A utility for signing PE (Windows) executables with Authenticode signatures from Linux, so they can be verified as signed with Get-AuthenticodeSignature in Windows PowerShell.

Features

  • Authenticode signing: Embed Windows-compatible signatures directly in PE binaries
  • Cross-platform signing: Sign Windows binaries from Linux
  • Timestamp server support: Include trusted timestamps in signatures
  • Binary format validation: Automatically validates PE (MZ header) format
  • OpenSSL-based: Uses osslsigncode for RFC3161-compliant Authenticode signatures

Prerequisites

  • osslsigncode (for creating Authenticode signatures)
  • Optional: Self-signed certificate and private key (PEM format)
  • Optional: Timestamp server for trusted timestamps

Installation

Install osslsigncode

Ubuntu/Debian:

sudo apt-get install osslsigncode

Usage

Generating Certificates (Recommended)

The easiest way is to use the built-in certificate generator:

./CodeSigner -mode gencert

This interactive tool:

  1. Prompts whether to use an existing CA or create a new one
  2. If creating new CA: Generates a Certificate Authority (CA) root certificate with:
    • Configurable location (default: Oslo, Norway)
    • Email address in Subject Alternative Name (SAN)
    • Multiple URLs/URIs in SAN (e.g., GitHub profile)
    • 4096-bit RSA key, valid for 20 years
  3. Generates an application code-signing certificate:
    • Organization and application name
    • Email address in SAN
    • 2048-bit RSA key, valid for 10 years
    • Signed by the CA

Files generated:

  • ca-key.pem - CA private key (4096-bit RSA) - KEEP SECURE!
  • ca-cert.pem - CA certificate (valid 20 years)
  • private_key.pem - Application private key (2048-bit RSA)
  • certificate.pem - Application certificate (valid 10 years)
  • signing.pfx - PKCS#12 bundle with full certificate chain (USE THIS FOR SIGNING)

Reusing an existing CA:

If you already have a CA and want to generate additional application certificates:

./CodeSigner -mode gencert
# When prompted "Use existing CA? (y/n) [n]:" type "y"
# Provide paths to your existing ca-key.pem and ca-cert.pem

This allows you to maintain a single CA and sign multiple applications with it.
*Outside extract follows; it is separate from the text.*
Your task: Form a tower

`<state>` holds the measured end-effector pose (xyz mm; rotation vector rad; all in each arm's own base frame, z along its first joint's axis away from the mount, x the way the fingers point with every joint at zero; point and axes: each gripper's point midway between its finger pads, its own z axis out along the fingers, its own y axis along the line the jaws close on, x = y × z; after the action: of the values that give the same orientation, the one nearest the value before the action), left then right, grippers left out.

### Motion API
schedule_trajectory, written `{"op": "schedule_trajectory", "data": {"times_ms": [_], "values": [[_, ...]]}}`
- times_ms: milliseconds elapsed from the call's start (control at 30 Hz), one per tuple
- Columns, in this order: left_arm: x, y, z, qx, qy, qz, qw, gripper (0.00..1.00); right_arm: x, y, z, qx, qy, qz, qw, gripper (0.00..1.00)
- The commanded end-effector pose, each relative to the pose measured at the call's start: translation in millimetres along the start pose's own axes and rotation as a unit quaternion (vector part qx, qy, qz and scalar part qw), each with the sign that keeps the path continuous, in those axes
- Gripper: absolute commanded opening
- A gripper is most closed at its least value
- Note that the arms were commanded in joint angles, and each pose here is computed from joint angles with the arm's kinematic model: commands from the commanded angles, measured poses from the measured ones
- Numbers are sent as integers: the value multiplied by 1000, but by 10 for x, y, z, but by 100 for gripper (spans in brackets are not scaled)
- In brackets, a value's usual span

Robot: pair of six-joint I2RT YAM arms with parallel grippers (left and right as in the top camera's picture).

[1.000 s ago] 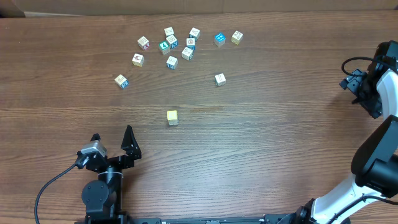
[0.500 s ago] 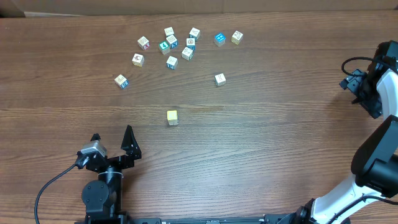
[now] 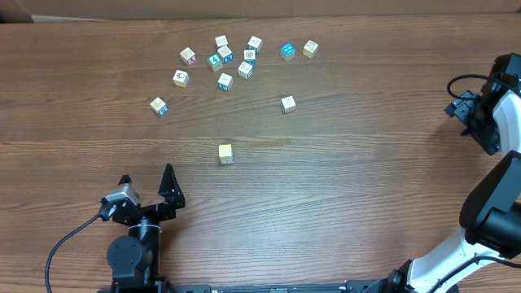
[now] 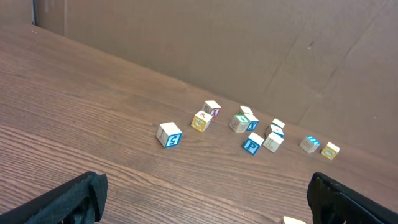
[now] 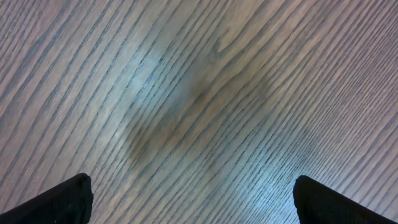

Manual Certificate Generation (Alternative)

If you prefer to generate certificates manually with OpenSSL:

# Generate private key (2048-bit RSA)
openssl genrsa -out private_key.pem 2048

# Create self-signed certificate (valid 3650 days = 10 years)
openssl req -new -x509 -key private_key.pem -out certificate.pem -days 3650 \
  -subj "/C=US/ST=State/L=City/O=Organization/CN=subfuz.local"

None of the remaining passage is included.